Hi,
My refrigerator is acting goofy again. Before I left for Utah while in Wisconsin it seemed to operate just fine. During the trip out here after about three days on the road one morning it woke us up to a alarm telling us it was too warm in the refrigerator. I turned it off turned it back on and put it on LP and it got cold again. I then got the Salt Lake City and it was okay until all of a sudden one morning I wake up and look in the refrigerator and it's 55° inside. This is after days and days of being cold enough to make ice. It will cool during the hot days and suddenly in the cool evening seems to almost turn off or at least stop working. I purchased a dinosaur replacement board. I have always had good luck with dinosaur boards they have always solved any problem I've ever had with any of my RV furnaces or refrigerators. This time didn't work. The unit seems capable of cooling, maybe not exceptionally but it still makes ice even in the hot weather 103 degrees. Except when it decides to not work at all when it is cool outside in the evening (70 degrees). I must turn it off and turn it back on and it cools again. It's awfully hard for it to catch up again when it's 100° outside. Is there another board somewhere or something I am not seeing?

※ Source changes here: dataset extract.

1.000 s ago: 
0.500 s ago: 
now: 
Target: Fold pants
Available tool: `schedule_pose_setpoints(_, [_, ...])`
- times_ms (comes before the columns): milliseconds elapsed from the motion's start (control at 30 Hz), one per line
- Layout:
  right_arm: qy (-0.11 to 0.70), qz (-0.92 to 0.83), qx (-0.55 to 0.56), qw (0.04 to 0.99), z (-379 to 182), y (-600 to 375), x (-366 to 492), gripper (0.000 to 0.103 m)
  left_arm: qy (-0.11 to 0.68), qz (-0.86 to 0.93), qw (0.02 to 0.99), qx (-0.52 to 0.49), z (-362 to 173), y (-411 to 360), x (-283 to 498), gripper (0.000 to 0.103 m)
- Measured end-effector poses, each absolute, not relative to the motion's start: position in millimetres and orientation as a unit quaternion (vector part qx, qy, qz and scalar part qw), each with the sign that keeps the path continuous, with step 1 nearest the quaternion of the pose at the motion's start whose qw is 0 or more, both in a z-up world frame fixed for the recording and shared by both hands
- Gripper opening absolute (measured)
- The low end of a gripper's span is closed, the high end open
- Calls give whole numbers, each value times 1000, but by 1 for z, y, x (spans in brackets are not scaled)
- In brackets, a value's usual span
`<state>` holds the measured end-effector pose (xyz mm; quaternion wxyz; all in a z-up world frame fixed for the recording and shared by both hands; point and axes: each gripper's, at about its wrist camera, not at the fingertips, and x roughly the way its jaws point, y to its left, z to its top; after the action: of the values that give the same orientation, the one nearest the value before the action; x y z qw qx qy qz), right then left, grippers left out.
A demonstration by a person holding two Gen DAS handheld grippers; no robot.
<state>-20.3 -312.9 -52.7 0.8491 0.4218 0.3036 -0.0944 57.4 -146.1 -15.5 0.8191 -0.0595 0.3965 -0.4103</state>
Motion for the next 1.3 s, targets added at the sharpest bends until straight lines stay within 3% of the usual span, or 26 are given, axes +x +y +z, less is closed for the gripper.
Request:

Roger D. Moved to Tech Issues forum from DIY.
* This post was
edited 07/09/12 05:33pm by an administrator/moderator *
What code states it is too warm???? Never heard of that code unless you meant NO CO. I will bet your rear cooling fans are NOT on. Can you hear them? If NOT that is why the freezer will freeze ice but not cool the bottom. Doug
I would venture your heating element is failing since gas operation is working correctly. Check page 15 of the service manual from herhere.e.
Though I hate working on the 1200 series, the fridge is able to tell you quite a bit about what is going on. But, accessing diagnostics is different for several ranges of serial numbers. Get the manual, check the heating element first. Measure resistance between the two leads, as well as each lead to the element case (should be no continuity here...). Between the leads, you should see about 63 or so ohms, give or take 10%.
And while you are behind the fridge with a meter, set your meter for dc volts and measure the DC input to the fridge at the wire block. With converter on, should see higher than 13. While still keeping leads on the dc wire block, switch meter over to AC volts. Most switch mode converters have very low ripple, just a few hundred millivolts if that much. Older linear and ferro-resonant types may have excessive ripple riding on top of the DC. There should not be more than a volt of ac measured at the DC terminals. If so, your converter is probably having issues and might even be the source of your fridge troubles.